The 500,000-year-old skeleton belonged to a five to 12-year-old child who suffered from craniosynostosis. The rare congenital condition occurs when two of the flat bones that make up the skull fuse together along their margins (sutures) too early during fetal development, hindering brain growth.
Spanish researchers discovered the first pieces of the skull near Atapuerca, Spain, in 2001, but they only recently pieced enough of it together to make a conclusive diagnosis.
"We were sure we had evidence of a real pathology," says Ana Gracia, a palaeoanthropologist at Complutense University in Madrid, who led the new study. "It's obvious – you only have to look at the cranium."
Different Appearance
The child suffered from a form of craniosynostosis that occurs in about 1 in every 200,000 children.
He or she was a member of the species Homo heidelbergensis, – early humans that lived in Europe up to 800,000 years ago and may have given rise to Neanderthals.

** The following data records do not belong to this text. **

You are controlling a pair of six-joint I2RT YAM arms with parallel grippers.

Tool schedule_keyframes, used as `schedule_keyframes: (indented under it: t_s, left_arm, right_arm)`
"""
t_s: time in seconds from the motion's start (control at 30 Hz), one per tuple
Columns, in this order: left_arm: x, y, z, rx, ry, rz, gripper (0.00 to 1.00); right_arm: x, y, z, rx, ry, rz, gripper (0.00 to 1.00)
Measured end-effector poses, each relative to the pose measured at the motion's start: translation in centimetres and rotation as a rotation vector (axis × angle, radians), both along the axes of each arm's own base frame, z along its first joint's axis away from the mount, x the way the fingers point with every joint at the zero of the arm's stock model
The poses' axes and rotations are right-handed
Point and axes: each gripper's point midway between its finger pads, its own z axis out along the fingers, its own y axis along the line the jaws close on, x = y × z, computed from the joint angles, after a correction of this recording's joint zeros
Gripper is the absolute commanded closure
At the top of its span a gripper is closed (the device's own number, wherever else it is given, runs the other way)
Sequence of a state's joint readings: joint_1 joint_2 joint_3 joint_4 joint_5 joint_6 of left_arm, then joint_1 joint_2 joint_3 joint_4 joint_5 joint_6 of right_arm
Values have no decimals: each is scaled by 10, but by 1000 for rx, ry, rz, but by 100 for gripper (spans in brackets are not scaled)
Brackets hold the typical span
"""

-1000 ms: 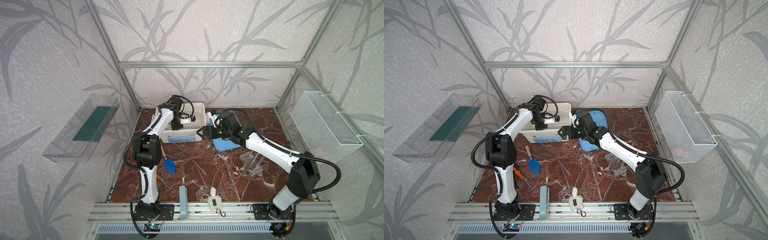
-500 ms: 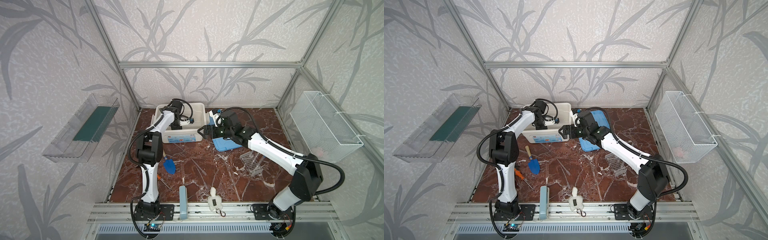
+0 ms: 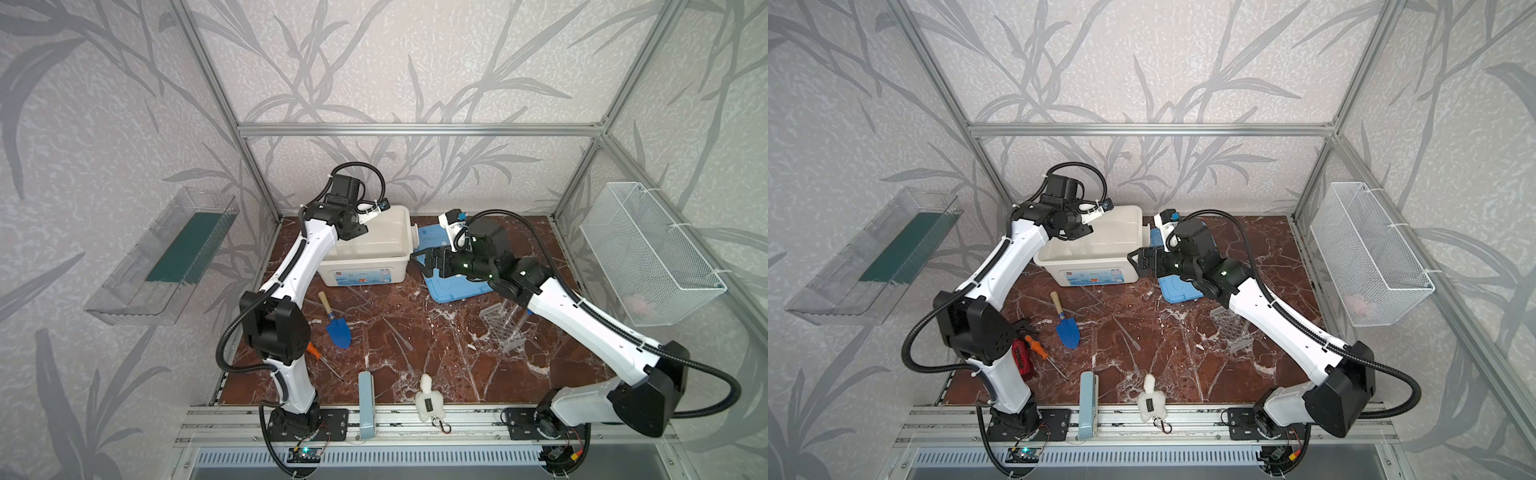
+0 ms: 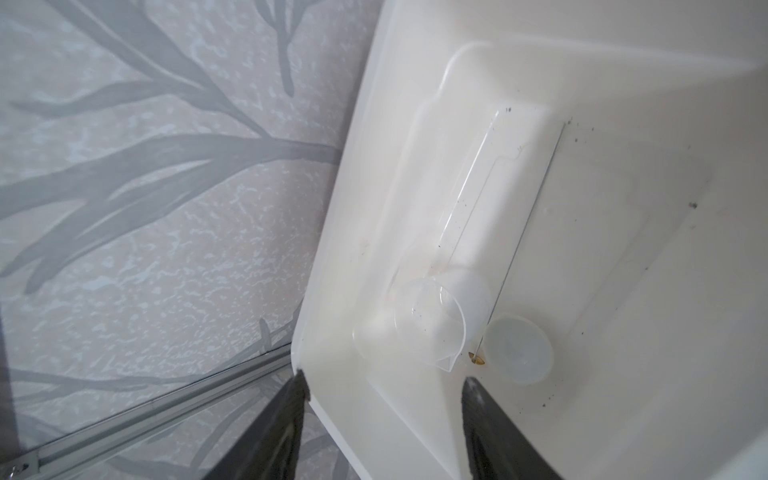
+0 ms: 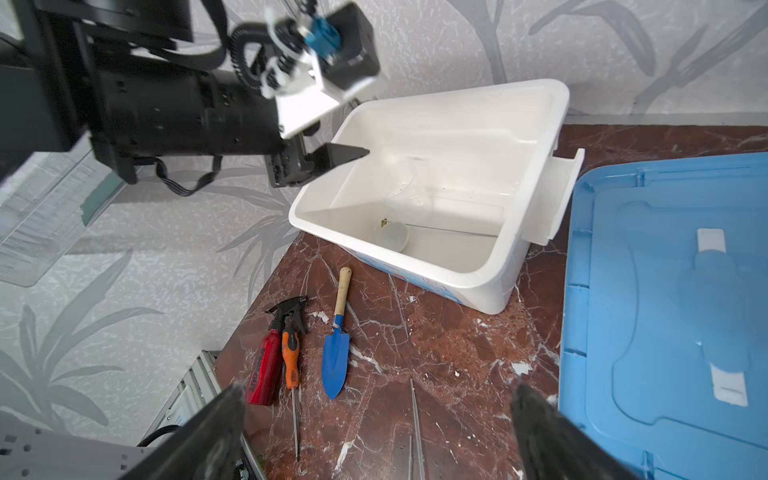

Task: Organize the chemistry lab equipment
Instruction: 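Open the left gripper to drop the rod and move back toward the pipettes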

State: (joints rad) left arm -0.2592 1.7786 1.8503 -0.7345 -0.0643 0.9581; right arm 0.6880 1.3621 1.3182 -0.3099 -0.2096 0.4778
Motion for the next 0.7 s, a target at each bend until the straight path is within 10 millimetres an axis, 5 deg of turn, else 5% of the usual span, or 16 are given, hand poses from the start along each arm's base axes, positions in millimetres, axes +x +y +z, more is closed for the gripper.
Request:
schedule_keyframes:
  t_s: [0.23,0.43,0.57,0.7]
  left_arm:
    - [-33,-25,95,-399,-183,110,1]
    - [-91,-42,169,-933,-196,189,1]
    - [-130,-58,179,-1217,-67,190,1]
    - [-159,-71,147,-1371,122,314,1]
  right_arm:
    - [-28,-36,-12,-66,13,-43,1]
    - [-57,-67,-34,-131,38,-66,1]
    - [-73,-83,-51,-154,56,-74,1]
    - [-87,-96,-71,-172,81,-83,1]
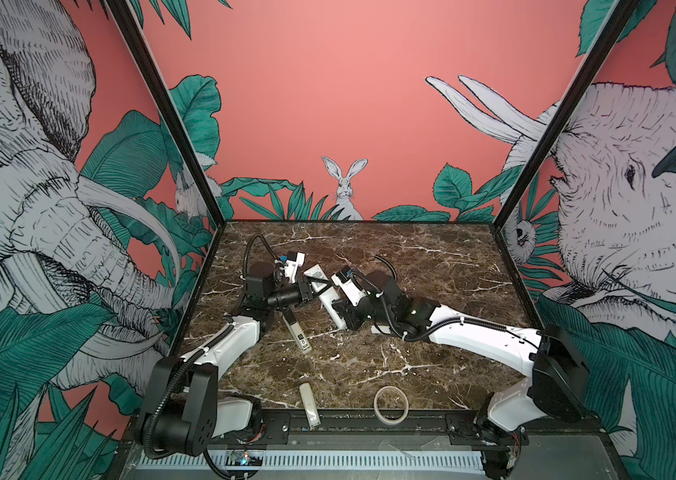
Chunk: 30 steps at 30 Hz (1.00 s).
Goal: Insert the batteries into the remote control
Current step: 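Press the battery down into the compartment slot with the right gripper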
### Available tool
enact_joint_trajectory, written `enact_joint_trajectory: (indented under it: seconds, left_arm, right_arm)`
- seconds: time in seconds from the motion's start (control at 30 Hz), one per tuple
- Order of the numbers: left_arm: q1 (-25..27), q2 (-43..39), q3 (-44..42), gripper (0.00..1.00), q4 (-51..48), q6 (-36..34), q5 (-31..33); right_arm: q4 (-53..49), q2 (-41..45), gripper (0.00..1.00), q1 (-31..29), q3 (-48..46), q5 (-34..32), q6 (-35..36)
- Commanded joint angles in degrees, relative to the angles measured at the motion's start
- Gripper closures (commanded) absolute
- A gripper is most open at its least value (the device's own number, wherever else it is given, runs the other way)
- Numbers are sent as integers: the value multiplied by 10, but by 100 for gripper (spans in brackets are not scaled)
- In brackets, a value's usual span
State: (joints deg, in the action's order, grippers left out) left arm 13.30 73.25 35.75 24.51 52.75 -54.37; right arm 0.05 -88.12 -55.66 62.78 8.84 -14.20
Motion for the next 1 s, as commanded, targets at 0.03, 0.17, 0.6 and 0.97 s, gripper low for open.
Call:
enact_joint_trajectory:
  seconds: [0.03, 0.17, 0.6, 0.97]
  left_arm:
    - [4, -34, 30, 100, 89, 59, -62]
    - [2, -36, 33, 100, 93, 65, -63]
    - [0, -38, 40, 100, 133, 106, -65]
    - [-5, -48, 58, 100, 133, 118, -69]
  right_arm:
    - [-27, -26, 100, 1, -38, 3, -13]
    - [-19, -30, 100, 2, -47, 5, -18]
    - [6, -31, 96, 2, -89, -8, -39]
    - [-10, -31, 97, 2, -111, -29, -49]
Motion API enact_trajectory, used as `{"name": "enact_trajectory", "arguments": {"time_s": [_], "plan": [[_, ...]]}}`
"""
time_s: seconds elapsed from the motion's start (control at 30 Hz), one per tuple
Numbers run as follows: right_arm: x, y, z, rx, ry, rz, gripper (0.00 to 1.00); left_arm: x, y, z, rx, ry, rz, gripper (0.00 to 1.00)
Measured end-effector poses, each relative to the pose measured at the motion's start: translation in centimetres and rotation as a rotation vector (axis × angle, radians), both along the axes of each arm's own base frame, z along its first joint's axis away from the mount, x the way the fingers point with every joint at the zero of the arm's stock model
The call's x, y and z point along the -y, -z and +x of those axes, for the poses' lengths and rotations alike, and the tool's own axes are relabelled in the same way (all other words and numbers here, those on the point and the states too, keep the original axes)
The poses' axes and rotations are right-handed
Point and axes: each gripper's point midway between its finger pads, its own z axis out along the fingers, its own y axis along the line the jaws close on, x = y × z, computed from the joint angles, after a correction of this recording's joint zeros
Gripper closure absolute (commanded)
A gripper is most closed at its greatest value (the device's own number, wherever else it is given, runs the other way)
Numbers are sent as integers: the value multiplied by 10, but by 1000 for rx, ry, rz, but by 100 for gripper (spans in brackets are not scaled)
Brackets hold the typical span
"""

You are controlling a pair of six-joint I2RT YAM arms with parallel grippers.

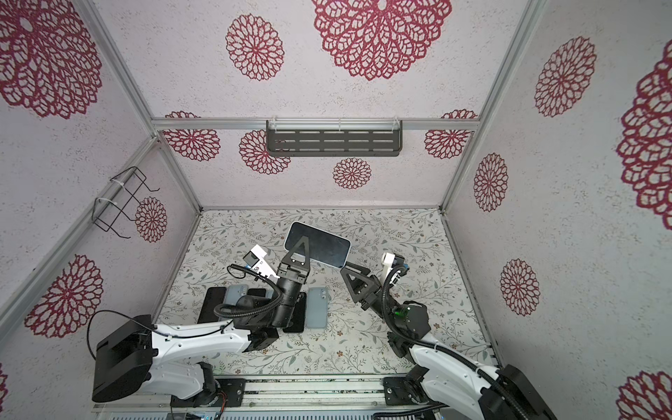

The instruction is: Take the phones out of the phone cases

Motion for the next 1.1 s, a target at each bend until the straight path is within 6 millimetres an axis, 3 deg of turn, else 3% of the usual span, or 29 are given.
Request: {"name": "enact_trajectory", "arguments": {"time_s": [0.63, 0.9, 1.1], "plan": [[-6, -11, -11, 13, -60, 45, 72, -4, -2, 0, -2, 0, -31, 100], [-7, -10, -11, 1, -68, 48, 100, -4, -5, -2, 4, 9, -53, 100], [-7, -11, -11, 5, -64, 48, 100, -4, -5, -1, 6, 10, -59, 100]]}}
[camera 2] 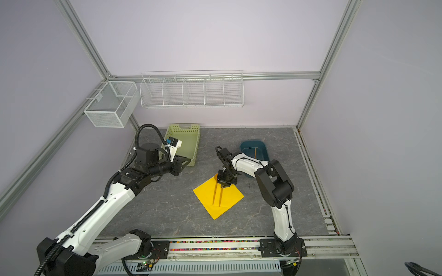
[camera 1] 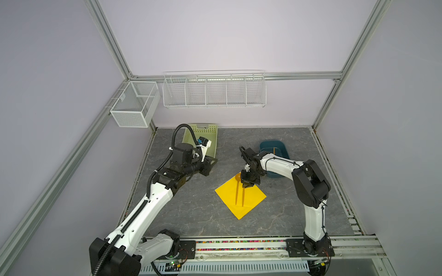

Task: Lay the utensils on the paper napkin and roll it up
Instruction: 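Hold the fork down on the napkin next to the spoon with the right gripper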

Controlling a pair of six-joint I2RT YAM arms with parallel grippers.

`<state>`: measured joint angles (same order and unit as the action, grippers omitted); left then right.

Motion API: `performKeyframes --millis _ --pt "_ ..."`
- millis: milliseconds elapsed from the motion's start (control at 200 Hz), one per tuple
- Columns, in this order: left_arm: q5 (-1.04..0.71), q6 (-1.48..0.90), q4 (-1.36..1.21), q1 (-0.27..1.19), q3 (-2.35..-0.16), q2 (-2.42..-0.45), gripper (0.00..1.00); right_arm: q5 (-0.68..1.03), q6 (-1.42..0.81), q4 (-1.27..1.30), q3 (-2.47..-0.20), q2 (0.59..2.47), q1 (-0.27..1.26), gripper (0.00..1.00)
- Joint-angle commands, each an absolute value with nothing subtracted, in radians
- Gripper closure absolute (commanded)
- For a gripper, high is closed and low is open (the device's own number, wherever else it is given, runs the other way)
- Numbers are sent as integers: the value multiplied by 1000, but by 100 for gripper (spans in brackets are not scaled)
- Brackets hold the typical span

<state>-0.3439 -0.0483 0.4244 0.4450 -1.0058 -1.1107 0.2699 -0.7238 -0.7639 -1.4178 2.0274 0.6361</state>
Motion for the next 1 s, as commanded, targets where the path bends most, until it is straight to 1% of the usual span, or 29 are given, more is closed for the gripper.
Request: performKeyframes --millis 0,995 --pt "-342 -41 427 442 -1000 -1108 74 285 -709 -785 -1437 2047 632 93" --pt "-327 -37 438 442 -1002 -1094 74 311 -659 -791 -1459 2059 636 92"
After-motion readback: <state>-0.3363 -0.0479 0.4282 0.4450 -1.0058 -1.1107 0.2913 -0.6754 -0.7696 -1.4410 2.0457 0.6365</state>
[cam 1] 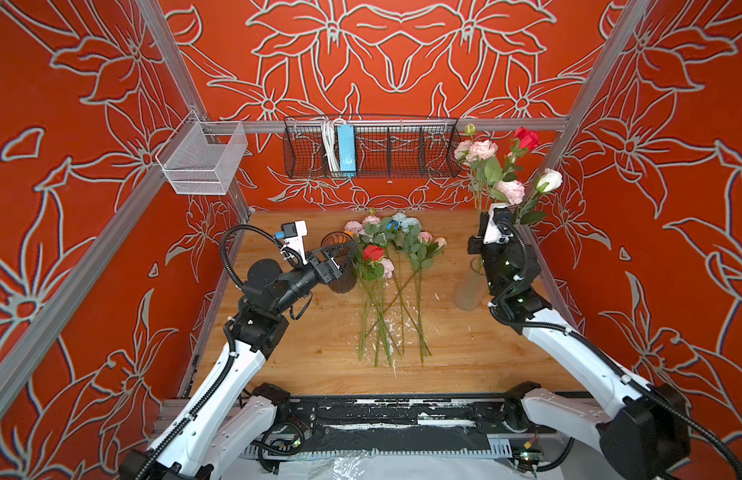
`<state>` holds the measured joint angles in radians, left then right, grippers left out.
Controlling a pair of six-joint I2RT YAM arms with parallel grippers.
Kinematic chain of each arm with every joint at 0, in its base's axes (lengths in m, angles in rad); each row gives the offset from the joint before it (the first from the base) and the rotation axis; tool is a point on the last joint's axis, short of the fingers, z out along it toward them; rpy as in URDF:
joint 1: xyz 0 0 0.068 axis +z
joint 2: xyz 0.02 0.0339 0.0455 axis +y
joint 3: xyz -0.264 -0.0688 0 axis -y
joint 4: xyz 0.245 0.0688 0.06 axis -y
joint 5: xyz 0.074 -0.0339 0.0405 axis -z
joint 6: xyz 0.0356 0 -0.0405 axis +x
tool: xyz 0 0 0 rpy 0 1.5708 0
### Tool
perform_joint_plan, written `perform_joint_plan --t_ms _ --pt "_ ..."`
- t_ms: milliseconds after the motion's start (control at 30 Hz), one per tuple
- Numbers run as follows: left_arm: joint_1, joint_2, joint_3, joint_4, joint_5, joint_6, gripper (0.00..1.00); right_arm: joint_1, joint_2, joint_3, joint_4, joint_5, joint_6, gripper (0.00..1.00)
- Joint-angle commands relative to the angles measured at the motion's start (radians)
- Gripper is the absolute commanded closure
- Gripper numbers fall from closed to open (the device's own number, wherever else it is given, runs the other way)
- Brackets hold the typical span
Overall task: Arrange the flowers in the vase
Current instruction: 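Lower the red rose stem into the clear vase with the right gripper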
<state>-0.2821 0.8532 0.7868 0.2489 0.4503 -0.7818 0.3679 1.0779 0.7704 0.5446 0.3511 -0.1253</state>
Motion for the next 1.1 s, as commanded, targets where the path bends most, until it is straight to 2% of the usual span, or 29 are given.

The discovery marks the earliest example of a human skeleton with signs of a physical deformity that that might have made the individual dependent on others for survival.
Most animals, including primates, sacrifice or abandon young born with crippling deformities, Gracia says. It's impossible to know whether the child suffered from any cognitive problems, but he or she would undoubtedly have looked different from family and friends, she says.
Rest of article.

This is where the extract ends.